Great video, but I wish at the end of each practice we would have put the numbers in a cross tab table to help tie the context of what we had been learning in previous videos together with this harder to understand topic of tree diagrams. Otherwise we are just trying to rote memorize which is a bad way of learning as far as recall goes
Excellent. I like the set-up and introduction with the handwritten notes.
Thanks, Oz!!! Have you been following this series from video 00?
ExcelIsFun I haven't followed from #00. I've jumped into a few along the way.
Are you a stats guy? Cuz stats is hard to grab just here and there, at least for a not-so-smart-guy like me...

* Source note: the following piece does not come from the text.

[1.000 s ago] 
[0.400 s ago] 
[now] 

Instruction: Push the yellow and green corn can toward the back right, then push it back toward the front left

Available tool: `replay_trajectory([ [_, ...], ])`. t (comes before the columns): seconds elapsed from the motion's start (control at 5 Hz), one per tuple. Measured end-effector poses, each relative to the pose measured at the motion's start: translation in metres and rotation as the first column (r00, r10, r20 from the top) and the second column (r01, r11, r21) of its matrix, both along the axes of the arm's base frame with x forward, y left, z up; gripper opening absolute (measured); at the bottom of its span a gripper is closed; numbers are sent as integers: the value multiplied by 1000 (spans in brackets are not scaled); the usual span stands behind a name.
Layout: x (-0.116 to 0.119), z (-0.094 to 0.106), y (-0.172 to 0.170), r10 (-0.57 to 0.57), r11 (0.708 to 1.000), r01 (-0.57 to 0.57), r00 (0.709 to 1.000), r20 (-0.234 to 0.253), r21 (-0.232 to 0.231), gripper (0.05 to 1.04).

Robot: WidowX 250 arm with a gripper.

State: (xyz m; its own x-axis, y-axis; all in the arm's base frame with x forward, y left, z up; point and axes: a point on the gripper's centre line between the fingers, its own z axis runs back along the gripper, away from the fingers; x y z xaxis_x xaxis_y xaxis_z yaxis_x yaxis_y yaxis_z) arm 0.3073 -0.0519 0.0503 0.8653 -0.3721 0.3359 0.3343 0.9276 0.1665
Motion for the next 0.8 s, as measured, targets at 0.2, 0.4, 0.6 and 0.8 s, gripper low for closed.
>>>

ExcelIsFun I'm not a hardcore stats guy. I did study basic stats as part of decision theory and probability courses so it's not foreign territory. Not exactly comfortable because it's been so long ago, but there are moments of deja vu.
Cool!
Hi Mike, It's really cool series of videos, I love to crunch it then all the daily magic tricks is already watched :)
Could you please explain little more about garage examle. What does it mean in two words that result of formula 0.44 & 0.55? Is this an estimation of reason of already heppened event of theft? Am I right?
Thanks!
Excel statistical analysis #29
thanks for this. i have no stats background. but you present it in a way that looks easy enough to understand. in the example the initial probability 0.25, and also those additional information are already assumed and given.
how about if I need to start from scratch?
say i have these measurement data using an instrument 29, 100,180, 300, 470, 520, 490,420, 340, 220 and 50meters while the actual or reference equipment read a few micrometers higher than those, using least square adjustment computation how can i calculate the a priori and a posteriori error?
thnx
Does anyone have a video on how to use decision trees and the utility function?